=== DATA SECTION ===

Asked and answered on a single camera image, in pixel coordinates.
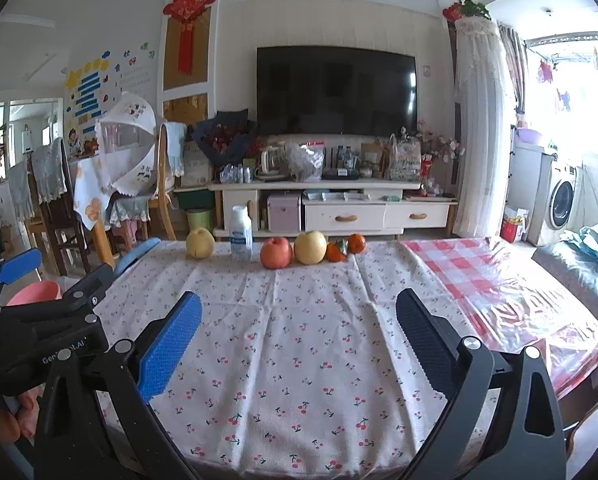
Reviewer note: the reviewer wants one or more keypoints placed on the wooden chair grey cover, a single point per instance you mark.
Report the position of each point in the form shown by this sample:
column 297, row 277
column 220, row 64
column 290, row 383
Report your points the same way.
column 26, row 210

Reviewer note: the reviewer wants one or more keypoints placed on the pink storage box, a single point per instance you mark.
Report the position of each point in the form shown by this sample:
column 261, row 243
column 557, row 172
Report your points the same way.
column 284, row 212

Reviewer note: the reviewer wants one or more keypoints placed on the printed shopping bag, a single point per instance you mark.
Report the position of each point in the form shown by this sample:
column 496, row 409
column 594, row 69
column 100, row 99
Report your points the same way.
column 404, row 160

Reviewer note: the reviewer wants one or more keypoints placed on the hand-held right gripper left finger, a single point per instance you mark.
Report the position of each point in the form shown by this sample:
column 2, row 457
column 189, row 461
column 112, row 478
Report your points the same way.
column 171, row 345

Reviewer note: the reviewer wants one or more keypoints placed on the pink plastic bin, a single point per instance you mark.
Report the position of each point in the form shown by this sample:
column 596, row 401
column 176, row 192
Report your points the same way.
column 34, row 294

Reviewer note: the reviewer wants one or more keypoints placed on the green waste bin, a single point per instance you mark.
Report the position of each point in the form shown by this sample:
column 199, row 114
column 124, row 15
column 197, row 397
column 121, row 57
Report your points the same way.
column 199, row 220

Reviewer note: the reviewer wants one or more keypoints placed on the red green decoration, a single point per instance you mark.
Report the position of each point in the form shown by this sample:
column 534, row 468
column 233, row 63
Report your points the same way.
column 466, row 10

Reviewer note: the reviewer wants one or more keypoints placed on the brown paper bag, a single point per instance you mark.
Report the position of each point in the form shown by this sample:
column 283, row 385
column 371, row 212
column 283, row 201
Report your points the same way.
column 374, row 159

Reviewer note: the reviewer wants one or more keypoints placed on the red checkered tablecloth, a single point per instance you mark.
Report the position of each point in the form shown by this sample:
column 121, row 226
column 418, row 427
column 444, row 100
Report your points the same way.
column 479, row 280

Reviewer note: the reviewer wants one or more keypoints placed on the red apple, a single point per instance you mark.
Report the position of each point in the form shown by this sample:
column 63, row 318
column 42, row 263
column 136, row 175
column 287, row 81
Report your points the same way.
column 276, row 254

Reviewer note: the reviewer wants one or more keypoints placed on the white plastic bottle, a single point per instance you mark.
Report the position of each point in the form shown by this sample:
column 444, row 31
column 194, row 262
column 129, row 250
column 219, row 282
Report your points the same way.
column 241, row 235

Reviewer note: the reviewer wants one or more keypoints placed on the red Chinese knot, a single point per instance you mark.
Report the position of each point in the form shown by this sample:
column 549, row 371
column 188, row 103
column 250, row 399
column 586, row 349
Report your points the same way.
column 189, row 10

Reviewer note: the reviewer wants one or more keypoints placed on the grey cabinet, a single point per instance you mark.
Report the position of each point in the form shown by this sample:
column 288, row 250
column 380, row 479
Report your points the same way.
column 529, row 185

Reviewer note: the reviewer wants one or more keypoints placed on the lace covered air conditioner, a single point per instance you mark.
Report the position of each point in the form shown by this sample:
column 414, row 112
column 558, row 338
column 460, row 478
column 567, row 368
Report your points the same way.
column 479, row 135

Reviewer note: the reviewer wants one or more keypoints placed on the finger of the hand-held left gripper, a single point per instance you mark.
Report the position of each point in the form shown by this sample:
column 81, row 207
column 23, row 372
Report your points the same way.
column 86, row 285
column 19, row 266

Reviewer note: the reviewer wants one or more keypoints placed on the colourful wall stickers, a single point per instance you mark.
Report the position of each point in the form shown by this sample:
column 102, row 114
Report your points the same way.
column 91, row 85

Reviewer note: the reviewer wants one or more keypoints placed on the grey sofa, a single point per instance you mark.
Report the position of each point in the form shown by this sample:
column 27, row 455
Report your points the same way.
column 579, row 280

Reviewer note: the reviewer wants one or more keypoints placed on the dark wooden chair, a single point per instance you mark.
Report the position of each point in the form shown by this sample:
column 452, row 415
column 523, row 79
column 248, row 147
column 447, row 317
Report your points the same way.
column 64, row 230

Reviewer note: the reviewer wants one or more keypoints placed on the small yellow pear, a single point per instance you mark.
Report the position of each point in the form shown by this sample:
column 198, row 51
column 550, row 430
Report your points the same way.
column 200, row 244

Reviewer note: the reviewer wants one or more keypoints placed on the purple basin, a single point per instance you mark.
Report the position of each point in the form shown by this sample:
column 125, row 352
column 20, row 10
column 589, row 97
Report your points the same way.
column 529, row 137

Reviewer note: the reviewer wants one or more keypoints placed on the washing machine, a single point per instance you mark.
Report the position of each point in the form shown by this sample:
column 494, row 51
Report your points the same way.
column 559, row 205

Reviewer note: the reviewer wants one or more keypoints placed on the black television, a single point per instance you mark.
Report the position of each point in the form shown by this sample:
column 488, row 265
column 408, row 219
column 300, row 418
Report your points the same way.
column 336, row 90

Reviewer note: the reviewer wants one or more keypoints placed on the person's left hand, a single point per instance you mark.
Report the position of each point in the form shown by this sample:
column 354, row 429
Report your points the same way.
column 21, row 417

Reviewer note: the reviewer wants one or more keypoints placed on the grey lace chair cover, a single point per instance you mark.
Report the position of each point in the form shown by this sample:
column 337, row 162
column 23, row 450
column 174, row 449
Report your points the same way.
column 49, row 170

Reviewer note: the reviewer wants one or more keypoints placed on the light wooden chair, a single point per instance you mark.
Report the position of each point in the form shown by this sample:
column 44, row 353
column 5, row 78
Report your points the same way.
column 161, row 210

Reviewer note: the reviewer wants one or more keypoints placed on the dark green box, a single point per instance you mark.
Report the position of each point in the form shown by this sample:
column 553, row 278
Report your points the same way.
column 195, row 200

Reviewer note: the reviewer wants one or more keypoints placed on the clear plastic bag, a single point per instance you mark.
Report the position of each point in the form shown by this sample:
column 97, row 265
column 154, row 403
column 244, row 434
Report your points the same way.
column 305, row 162

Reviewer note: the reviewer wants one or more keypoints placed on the green lace seat cover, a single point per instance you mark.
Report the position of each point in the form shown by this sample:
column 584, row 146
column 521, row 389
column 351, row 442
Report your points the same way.
column 126, row 207

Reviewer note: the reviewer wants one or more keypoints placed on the curtain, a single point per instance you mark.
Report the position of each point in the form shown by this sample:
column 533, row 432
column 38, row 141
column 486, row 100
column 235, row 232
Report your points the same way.
column 511, row 70

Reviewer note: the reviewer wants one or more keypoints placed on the large cork board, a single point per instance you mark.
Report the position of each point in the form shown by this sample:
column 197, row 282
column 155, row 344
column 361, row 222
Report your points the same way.
column 199, row 60

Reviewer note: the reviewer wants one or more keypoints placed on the white TV cabinet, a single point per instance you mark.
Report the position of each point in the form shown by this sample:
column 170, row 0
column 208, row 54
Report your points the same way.
column 344, row 217

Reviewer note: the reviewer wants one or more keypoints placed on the teal cloth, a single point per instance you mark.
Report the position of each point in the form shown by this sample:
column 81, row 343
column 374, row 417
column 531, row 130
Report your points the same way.
column 594, row 245

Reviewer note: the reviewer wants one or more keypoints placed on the light blue chair cloth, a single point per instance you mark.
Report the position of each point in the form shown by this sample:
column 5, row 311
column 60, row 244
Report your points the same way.
column 175, row 150

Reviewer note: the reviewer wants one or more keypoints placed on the large yellow pear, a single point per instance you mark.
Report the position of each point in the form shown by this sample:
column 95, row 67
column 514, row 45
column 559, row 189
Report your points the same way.
column 310, row 247

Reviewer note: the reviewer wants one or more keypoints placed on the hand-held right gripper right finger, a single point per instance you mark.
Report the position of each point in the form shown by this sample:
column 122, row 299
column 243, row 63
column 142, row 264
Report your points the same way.
column 424, row 340

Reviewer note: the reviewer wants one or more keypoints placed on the light blue chair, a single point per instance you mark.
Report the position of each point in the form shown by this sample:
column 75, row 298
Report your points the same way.
column 139, row 252

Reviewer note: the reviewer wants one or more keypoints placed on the dark wrapped flower bouquet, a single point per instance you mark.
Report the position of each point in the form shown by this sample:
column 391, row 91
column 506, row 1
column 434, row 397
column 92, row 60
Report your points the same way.
column 224, row 137

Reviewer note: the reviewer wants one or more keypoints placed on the pack of water bottles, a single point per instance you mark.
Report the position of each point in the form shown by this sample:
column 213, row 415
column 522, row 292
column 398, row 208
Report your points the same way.
column 236, row 174

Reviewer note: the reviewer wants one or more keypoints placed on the cherry print tablecloth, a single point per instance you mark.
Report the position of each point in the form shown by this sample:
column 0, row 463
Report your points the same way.
column 304, row 335

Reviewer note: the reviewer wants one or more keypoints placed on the electric kettle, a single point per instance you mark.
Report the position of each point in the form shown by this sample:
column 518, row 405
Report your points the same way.
column 273, row 161

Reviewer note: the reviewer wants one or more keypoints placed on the small cork board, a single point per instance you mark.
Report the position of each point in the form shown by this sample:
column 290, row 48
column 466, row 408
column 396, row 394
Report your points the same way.
column 185, row 109

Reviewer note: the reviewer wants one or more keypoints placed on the red white carton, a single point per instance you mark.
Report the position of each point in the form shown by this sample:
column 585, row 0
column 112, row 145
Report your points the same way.
column 515, row 225

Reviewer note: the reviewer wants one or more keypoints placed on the pink artificial flowers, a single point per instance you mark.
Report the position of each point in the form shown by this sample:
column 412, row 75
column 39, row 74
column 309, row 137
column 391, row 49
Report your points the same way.
column 441, row 145

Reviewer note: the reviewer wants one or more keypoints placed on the orange print tablecloth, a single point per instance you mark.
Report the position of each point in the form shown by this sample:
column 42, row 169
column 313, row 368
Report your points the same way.
column 91, row 195

===

**HOW TO COMPLETE THIS TASK**
Please give again the lines above between the line holding "column 354, row 429" and the line holding "column 174, row 449", inclusive, exactly as they are and with nothing added.

**RESULT**
column 354, row 429
Report your points the same way.
column 21, row 417

Reviewer note: the reviewer wants one or more keypoints placed on the grey lace chair cover, a single point per instance you mark.
Report the position of each point in the form shown by this sample:
column 337, row 162
column 23, row 450
column 174, row 449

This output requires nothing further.